At first, it seems odd to think that quality surveys can be drastically better or worse than one another. They ask simple questions of opinion to people who will answer them, hopefully honestly. If the survey ends up producing the data one wants is almost entirely out of their control.
On some level this is true. They’re assessments which cannot be controlled. Although that’s part of the difference between a good and bad survey, does it influence the participants? Ultimately what makes a survey good is how direct, honest, and clear it is. Beyond the survey itself what is even more important is how it’s interpreted and reported.
Moving back to what makes a survey itself good, it’s important to elaborate on that a bit. Questions are the heart of all surveys, and they range drastically in quality. Questions can lead to answers, make assumptions, and be unclear. The difference between a good and a bad question can be very subtle.
For example, to know how someone feels about a product, there are a lot of questions to ask. How do they feel about the delivery, the quality, the longevity, etc. I can ask if someone liked the product, but that’s unclear. Asking specific and distinct questions is essential to having strong data. Did the product arrive on time? Do you use it? How often?
Moving away from the questions, another big difference is in how the survey is executed and distributed. If there’s no or poor planning, it’s not uncommon to have too small a sample. A small sample means the data cannot be generalized and is very limited in use. Another potential error is in influencing the participants. Digital surveys are great at getting around this but bias is still a real concern.
Even when the participant is finished, where is that data going? Is it secure? Are all participants data going to the same place? It’s questions like these that need to be understood and planned for. If not, even with a lot of participants, the data becomes useless.
Now what about after all of that?

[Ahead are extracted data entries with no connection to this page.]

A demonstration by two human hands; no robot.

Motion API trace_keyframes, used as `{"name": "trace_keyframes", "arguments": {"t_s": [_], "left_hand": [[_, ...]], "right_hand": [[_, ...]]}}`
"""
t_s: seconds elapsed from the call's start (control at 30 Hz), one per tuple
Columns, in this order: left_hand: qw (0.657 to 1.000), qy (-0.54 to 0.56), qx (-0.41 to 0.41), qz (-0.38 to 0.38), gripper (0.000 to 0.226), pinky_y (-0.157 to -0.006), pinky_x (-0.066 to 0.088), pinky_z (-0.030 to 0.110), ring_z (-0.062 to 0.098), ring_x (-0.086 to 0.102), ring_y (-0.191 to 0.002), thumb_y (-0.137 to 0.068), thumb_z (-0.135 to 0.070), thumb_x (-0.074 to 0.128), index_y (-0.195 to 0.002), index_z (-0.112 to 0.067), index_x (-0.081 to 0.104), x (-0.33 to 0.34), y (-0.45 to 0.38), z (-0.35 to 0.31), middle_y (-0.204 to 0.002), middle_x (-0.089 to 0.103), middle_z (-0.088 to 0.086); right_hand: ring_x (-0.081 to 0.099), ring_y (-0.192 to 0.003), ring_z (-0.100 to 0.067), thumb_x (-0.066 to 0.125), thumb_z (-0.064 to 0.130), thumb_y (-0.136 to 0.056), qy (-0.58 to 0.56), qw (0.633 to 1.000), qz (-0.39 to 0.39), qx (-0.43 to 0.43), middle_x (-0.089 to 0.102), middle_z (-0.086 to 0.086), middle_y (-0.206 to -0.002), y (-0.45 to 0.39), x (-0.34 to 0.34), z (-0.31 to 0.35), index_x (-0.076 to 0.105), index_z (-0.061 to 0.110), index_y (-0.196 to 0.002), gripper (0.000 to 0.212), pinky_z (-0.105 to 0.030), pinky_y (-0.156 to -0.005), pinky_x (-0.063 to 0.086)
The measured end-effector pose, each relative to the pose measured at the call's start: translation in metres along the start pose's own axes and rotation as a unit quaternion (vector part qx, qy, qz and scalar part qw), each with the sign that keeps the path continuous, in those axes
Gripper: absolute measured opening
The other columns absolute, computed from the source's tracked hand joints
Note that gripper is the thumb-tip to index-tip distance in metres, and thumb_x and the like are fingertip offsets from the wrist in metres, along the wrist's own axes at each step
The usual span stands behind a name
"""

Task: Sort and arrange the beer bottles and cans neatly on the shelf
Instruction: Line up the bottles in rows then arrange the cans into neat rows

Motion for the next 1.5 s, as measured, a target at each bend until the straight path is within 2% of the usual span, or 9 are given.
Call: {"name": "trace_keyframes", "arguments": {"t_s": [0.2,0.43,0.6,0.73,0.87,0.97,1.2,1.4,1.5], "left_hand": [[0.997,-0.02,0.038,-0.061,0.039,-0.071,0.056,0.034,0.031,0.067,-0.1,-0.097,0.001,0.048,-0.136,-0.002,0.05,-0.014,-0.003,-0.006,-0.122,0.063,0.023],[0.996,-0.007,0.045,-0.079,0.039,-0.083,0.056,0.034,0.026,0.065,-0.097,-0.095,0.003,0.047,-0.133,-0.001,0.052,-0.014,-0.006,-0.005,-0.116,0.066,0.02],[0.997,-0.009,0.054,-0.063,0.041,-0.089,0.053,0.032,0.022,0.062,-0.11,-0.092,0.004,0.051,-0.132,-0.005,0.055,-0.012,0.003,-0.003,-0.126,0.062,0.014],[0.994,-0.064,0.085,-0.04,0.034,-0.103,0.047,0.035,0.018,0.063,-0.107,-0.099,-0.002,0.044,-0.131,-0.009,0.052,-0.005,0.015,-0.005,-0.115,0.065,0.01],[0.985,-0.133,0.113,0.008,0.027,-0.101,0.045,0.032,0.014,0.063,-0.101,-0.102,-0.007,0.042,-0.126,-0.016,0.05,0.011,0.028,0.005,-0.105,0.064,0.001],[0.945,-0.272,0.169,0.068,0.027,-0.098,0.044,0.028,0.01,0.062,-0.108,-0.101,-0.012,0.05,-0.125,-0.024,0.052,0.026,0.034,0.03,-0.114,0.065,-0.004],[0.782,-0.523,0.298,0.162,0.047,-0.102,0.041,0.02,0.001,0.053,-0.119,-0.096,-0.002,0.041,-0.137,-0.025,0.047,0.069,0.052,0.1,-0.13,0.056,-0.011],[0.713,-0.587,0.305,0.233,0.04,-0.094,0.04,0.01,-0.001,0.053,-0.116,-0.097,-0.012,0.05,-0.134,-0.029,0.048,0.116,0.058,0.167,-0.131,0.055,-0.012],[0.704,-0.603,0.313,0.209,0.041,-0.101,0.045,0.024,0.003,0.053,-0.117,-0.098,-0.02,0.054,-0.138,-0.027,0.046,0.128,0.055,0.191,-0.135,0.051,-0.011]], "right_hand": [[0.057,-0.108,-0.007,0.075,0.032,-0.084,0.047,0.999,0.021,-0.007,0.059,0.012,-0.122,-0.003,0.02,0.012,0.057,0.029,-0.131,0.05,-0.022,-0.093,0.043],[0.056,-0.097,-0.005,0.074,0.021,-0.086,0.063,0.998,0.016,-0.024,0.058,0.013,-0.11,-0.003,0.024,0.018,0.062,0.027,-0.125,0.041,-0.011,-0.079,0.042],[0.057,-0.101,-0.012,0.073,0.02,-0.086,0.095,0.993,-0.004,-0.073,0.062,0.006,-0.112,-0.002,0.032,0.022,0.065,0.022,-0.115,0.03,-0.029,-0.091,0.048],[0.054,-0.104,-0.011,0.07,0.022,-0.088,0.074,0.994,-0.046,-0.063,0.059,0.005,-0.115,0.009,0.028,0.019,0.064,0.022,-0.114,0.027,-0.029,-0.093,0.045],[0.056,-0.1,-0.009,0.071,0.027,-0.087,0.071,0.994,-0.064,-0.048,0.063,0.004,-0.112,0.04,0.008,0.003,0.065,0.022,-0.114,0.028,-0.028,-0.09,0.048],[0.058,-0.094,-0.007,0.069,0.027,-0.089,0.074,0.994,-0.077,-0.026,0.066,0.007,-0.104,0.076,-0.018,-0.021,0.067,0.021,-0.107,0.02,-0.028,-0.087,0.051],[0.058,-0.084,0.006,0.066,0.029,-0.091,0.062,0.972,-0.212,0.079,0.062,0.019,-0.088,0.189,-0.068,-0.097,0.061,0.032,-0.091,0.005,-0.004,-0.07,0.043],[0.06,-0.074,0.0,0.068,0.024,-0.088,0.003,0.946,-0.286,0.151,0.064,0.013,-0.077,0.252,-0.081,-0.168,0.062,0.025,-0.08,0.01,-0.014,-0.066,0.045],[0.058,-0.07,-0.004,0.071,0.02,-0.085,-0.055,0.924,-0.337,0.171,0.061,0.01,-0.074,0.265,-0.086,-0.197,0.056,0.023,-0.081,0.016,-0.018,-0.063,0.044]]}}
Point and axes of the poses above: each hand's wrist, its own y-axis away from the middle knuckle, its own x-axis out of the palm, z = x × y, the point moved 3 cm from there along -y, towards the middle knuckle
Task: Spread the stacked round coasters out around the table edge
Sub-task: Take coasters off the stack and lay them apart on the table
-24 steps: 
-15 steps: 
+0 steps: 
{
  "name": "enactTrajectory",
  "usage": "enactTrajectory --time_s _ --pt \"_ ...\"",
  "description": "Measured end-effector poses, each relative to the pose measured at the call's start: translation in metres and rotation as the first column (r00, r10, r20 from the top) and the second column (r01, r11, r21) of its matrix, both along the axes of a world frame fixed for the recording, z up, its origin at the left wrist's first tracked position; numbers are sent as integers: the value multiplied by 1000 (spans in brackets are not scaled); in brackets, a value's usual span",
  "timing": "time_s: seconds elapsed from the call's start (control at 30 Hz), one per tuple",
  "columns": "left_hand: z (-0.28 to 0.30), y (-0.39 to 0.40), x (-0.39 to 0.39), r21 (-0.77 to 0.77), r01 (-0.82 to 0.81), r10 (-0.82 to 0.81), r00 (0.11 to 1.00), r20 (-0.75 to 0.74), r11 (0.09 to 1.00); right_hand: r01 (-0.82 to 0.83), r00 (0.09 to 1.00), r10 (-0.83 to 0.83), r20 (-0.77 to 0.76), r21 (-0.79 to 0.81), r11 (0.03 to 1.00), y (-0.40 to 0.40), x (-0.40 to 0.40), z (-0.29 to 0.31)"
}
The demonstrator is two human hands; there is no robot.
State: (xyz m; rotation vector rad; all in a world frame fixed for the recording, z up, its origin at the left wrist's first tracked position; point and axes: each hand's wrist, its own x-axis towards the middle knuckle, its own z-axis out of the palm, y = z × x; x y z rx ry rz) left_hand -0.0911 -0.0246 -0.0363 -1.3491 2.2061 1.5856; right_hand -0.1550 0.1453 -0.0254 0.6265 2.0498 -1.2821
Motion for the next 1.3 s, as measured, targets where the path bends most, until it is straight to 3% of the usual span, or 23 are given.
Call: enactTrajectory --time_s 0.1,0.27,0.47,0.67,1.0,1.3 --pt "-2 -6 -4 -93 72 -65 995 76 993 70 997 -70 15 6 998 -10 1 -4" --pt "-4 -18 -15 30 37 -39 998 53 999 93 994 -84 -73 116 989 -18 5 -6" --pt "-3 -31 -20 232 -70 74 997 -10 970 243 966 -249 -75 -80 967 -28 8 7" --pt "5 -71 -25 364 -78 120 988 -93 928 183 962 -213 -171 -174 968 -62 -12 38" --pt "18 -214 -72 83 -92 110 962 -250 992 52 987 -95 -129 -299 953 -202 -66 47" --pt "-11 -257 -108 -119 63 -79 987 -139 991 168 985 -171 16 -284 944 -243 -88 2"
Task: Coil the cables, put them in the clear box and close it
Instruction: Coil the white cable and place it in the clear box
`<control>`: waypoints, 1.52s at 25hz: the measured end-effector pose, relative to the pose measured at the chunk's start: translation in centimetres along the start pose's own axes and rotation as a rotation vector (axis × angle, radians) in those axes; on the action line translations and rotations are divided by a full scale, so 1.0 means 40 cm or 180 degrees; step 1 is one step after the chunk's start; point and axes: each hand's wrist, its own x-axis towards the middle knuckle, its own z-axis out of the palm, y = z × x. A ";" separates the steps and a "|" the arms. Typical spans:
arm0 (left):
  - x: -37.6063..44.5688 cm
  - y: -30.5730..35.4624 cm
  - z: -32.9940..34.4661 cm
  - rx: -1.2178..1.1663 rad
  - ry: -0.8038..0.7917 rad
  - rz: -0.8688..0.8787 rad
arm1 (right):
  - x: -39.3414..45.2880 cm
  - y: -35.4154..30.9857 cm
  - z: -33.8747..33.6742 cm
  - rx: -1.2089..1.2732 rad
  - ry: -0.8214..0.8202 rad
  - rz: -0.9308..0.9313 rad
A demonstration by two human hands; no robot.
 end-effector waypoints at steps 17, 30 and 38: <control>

Here’s where the importance of analysis and reporting comes in. Data must be analyzed properly. This means having statistical knowledge, adequate resources, and ample time. Rushing the process can skew results and lead to later issues. There are workarounds, work can be exported, questions can be removed, but it must all be deliberate and clear.
Finally the reporting is possibly the single most important difference between a good and bad survey. If the data is not able to be understood, it has no value to anyone besides the creator. Here is where graphs, tables, and clear design are everyone’s best friend. Of course it can be frustrating that the display is so important, but it is. Data is collected to be used and to make a change. If it can’t do that, there was never a point in the first place.
These are the things that make or break a quantitative survey. Each individually can feel small and easy to overlook, but they are essential. There’s a lot of doubt today about subjective surveys and methods. Surveys themselves are a great tool, but it’s people’s misuse of them that creates doubt. Don’t make these same mistakes, make a good survey.